Rentention time not being observed

Hello, we need to retain data for a long time, and I have added the retention parameter --storage.tsdb.retention.time=2y in the prometheus.service file. And this was working as expected for about four months.

However, now, when I look at my Grafana panels (which used to show data going far back) I am now only seeing max of 15 days of data. In my log files, I am finding what appear to be entries deleting “obsolete” prometheus data:

prometheus[32265]: level=info ts=2022-05-31T05:05:42.888Z caller=db.go:1239 component=tsdb msg=“Deleting obsolete block” block=01G4AYNJZ3DYQGCKQE019871C3

Am I interpreting the above log entry correctly – Prometheus is rolling off what it thinks is obsolete?

If so, how can I determine why my --storage.tsdb.retention.time=2y is not being observed anymore, and what can I do about it? Storage is not an issue, only using 2% of the partition allocated for prometheus storage.
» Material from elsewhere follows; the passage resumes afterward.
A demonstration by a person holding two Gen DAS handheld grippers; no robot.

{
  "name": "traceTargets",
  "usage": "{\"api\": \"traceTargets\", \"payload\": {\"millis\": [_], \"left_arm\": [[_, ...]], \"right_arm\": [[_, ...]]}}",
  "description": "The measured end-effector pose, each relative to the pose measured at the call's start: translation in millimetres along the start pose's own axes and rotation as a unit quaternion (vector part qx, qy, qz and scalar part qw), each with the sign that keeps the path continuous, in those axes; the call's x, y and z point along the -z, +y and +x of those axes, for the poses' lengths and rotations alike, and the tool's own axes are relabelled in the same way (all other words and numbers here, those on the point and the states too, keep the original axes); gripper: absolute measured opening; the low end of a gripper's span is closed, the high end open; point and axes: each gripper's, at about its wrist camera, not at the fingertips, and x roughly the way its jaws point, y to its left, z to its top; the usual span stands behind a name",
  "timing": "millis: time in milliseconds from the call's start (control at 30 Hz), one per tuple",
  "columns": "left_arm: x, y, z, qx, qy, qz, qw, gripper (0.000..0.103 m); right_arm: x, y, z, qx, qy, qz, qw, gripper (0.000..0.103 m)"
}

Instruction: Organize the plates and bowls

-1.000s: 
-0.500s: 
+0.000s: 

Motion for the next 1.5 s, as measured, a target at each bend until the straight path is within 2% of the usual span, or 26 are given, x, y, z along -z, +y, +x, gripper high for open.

Hello, we need to retain data for a long time, and I have added the retention parameter --storage.tsdb.retention.time=2y in the prometheus.service file. And this was working as expected for about four months.

However, now, when I look at my Grafana panels (which used to show data going far back) I am now only seeing max of 15 days of data. In my log files, I am finding what appear to be entries deleting “obsolete” prometheus data:

prometheus[32265]: level=info ts=2022-05-31T05:05:42.888Z caller=db.go:1239 component=tsdb msg=“Deleting obsolete block” block=01G4AYNJZ3DYQGCKQE019871C3

Am I interpreting the above log entry correctly – Prometheus is rolling off what it thinks is obsolete?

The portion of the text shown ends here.